Letter to the editor: Occupy the Farm has tried to reach out to the campus time and again

I’m writing in reference to your editorial from Oct. 16. In it, you petition Occupy the Farm to “collaborate” with the University of California. Besides this general sentiment, your story is ahistorical. The UC Capital Projects department planned to develop the Gill Tract — precluding any sort of agricultural use of the site — and only abandoned this plan when confronted with the occupation and after a failed lawsuit against the occupiers. This contradicts your assertion that Occupy the Farm acts “only in the interest of a small group of protesters” when, in fact, it is only due to their self-endangering actions that anyone from the university community, including the oft-mentioned researchers, may continue to access the space.

Second, the idea that Occupy the Farm lacks the ideological strength of Occupy is belied by years of the university’s privatization agenda. Our regents are composed of multiple members of the 1 percent, whose values drive efforts to sell off our public assets like the Gill Tract. Again, no matter your personal view on trespass, Occupy the Farm brought this situation into stark relief.

In the end, actions speak louder than words. Words from College of Natural Resources Dean Keith Gilless do not constitute a democratic process, while Occupy the Farm’s action to host a series of community meetings on our campus shows their commitment to collaboration and authentic intent to reach out and listen to others.
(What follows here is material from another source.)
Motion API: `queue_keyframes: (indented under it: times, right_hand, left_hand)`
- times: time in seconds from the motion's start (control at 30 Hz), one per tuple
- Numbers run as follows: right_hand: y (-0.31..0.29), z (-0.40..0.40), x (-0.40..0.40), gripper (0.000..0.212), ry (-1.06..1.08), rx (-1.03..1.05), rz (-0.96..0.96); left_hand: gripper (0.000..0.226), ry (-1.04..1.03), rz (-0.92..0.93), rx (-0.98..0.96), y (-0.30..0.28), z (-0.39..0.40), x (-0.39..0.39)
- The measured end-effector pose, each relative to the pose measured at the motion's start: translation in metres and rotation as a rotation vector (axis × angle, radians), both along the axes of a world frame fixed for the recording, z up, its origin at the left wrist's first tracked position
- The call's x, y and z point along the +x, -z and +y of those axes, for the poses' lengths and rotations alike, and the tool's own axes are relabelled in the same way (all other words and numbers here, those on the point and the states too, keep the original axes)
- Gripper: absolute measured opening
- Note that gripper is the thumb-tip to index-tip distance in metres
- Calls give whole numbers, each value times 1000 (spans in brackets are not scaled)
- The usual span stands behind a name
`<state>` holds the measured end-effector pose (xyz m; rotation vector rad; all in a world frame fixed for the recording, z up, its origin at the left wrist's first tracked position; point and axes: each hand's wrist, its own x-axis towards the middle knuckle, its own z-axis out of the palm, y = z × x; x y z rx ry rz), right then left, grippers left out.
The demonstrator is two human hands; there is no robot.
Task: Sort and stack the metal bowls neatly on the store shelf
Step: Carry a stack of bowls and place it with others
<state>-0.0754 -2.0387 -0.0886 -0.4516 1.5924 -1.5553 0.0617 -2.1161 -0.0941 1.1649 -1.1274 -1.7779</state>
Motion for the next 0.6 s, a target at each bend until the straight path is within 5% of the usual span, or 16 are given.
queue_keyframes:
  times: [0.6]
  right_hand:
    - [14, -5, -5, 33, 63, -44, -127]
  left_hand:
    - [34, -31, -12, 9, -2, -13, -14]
I’d hope you could see the obvious truth that the university acted maliciously at worst or was misguided at best and quit blaming the situation on the occupiers.

We will be having our second community forum on Thursday, Nov. 8 from 6:30 p.m. to 9 p.m. at A PLACE for Sustainable Living, 1121 64th Street, Oakland, CA 94608.

— Antonio Roman-Alcala,
UC Berkeley student, founder of the San Francisco Urban Agriculture Alliance

Contact the opinion desk at [email protected]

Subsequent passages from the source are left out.